** Requirement **
Below are some entries. Transcribe the lines from the one holding "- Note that" to the one holding "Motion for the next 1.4", inclusive, but not the pictures among them.

** Provided records **

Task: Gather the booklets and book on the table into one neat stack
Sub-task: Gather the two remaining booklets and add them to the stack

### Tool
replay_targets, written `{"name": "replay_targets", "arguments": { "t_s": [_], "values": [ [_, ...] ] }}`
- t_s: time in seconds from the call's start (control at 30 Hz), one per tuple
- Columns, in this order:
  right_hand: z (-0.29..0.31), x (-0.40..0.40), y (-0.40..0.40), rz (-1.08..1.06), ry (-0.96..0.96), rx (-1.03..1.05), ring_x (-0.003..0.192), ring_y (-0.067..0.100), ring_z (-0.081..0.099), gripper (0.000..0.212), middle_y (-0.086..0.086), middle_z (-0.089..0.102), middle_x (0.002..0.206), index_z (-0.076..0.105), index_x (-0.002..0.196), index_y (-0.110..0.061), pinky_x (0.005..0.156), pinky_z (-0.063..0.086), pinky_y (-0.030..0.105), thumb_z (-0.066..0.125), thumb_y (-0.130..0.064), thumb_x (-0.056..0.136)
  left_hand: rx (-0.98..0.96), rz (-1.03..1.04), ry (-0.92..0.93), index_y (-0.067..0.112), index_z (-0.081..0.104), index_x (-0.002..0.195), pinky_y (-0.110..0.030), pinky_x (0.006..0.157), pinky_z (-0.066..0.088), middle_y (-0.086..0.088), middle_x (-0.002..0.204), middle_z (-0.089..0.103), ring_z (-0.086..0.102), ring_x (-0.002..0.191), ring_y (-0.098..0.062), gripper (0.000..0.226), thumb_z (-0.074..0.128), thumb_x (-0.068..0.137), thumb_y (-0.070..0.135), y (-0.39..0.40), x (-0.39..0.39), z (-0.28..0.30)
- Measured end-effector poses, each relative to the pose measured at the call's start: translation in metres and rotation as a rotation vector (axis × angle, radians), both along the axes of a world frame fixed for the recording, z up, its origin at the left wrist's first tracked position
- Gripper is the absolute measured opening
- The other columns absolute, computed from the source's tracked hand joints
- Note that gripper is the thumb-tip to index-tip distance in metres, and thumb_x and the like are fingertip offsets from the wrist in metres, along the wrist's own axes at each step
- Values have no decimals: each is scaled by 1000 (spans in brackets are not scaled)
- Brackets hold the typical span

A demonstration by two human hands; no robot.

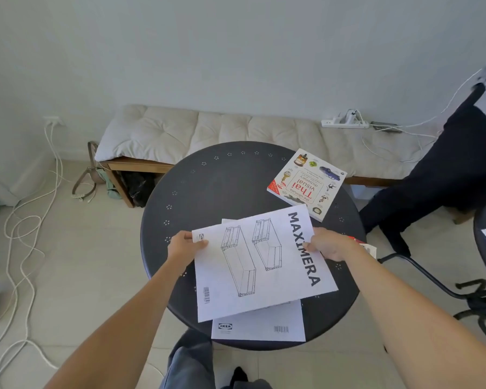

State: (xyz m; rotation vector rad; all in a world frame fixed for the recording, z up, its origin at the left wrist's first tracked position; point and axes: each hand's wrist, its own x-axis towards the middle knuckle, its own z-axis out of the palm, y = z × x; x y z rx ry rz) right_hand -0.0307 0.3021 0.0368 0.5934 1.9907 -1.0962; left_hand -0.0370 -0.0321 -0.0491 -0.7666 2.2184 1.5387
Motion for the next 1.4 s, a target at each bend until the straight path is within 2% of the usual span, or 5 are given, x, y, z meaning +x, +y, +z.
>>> {"name": "replay_targets", "arguments": {
  "t_s": [0.53, 0.63, 0.8, 1.1, 1.4],
  "values": [
    [-10, -18, -16, 207, 39, 263, 103, 30, 67, 31, 11, 65, 121, 55, 124, -12, 75, 55, 35, 55, -20, 94, 62, -704, -174, 14, 72, 109, -26, 75, 59, -3, 107, 75, 74, 89, -20, 26, 68, 86, 24, 17, 12, 20],
    [-10, -25, -18, 216, 153, 425, 132, 30, 45, 56, 12, 47, 144, 44, 138, -6, 102, 41, 39, 59, -34, 92, 127, -612, -159, 12, 69, 113, -34, 81, 60, -7, 109, 74, 73, 93, -27, 25, 64, 89, 18, 27, 17, 13],
    [-16, -32, -10, 185, 130, 528, 100, 22, 62, 50, 7, 63, 105, 54, 96, -10, 81, 43, 29, 66, -55, 78, 167, -502, -175, 16, 66, 106, -37, 82, 60, -6, 110, 72, 72, 95, -27, 16, 61, 91, 18, 25, 29, 1],
    [-43, 1, 6, -470, -28, 39, 87, 20, 69, 29, 8, 73, 101, 65, 105, -7, 83, 55, 39, 76, -12, 79, 232, -192, -253, 12, 65, 106, -30, 60, 59, -10, 104, 73, 72, 84, -26, 15, 60, 92, 11, 19, 46, -14],
    [-80, 24, -22, -293, 84, 275, 88, 23, 67, 32, 8, 65, 100, 59, 103, -8, 71, 56, 35, 76, -13, 76, 210, -97, -237, 11, 59, 94, -35, 66, 58, -11, 100, 71, 70, 88, -30, 4, 61, 90, 10, 50, 60, -21]
  ]
}}
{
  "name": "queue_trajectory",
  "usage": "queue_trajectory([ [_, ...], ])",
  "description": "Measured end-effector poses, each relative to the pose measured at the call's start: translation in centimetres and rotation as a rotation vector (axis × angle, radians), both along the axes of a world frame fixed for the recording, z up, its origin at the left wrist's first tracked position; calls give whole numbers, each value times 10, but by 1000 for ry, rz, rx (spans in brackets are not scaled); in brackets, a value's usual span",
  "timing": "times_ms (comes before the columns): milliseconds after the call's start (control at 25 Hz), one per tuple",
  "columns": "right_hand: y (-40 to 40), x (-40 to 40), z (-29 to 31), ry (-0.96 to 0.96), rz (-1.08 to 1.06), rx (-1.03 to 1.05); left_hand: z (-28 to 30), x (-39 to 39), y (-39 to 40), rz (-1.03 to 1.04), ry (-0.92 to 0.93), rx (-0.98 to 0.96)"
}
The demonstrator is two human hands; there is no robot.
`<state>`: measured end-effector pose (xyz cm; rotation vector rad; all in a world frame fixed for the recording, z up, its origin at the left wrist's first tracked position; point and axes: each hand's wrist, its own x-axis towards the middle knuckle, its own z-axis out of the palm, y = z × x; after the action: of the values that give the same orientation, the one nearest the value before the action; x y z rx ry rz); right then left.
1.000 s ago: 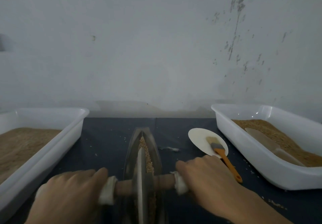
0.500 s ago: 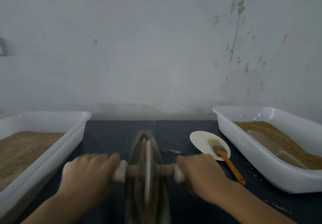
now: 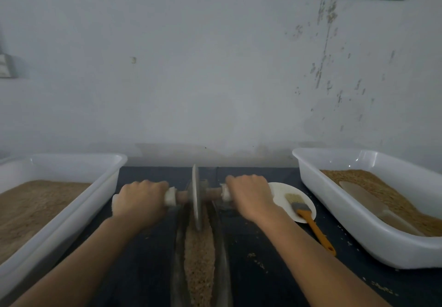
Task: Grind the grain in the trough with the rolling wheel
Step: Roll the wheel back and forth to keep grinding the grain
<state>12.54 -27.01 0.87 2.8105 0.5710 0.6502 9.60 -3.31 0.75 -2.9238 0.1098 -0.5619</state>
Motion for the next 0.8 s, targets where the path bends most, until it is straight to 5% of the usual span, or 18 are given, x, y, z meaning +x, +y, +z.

** Exercise output **
- Note that gripper is the thumb-tip to index-tip distance in metres, and thumb_x and the like are fingertip offsets from the wrist in metres, along the wrist's own axes at each step
- Values have no decimals: each is scaled by 1000 (spans in brackets are not scaled)
- Brackets hold the typical span

A demonstration by two human hands; no robot.


State: (xyz m; rotation vector rad; all in a world frame fixed for the recording, z up, its origin at the left wrist's first tracked position; point and axes: each hand's wrist, its own x-axis towards the middle knuckle, its own z-axis out of the palm, y = z × x; x y z rx ry rz) right_hand -0.0307 0.3021 0.0368 0.5934 1.9907 -1.0962; left_hand -0.0370 -0.0321 -0.0491 -0.7666 2.2184 1.5387
Motion for the next 1.4 s, a target at each bend until the straight path is within 2% of the usual span, or 5 are given, x, y, z meaning +x, +y, +z.

Nothing remains to be added to the exercise.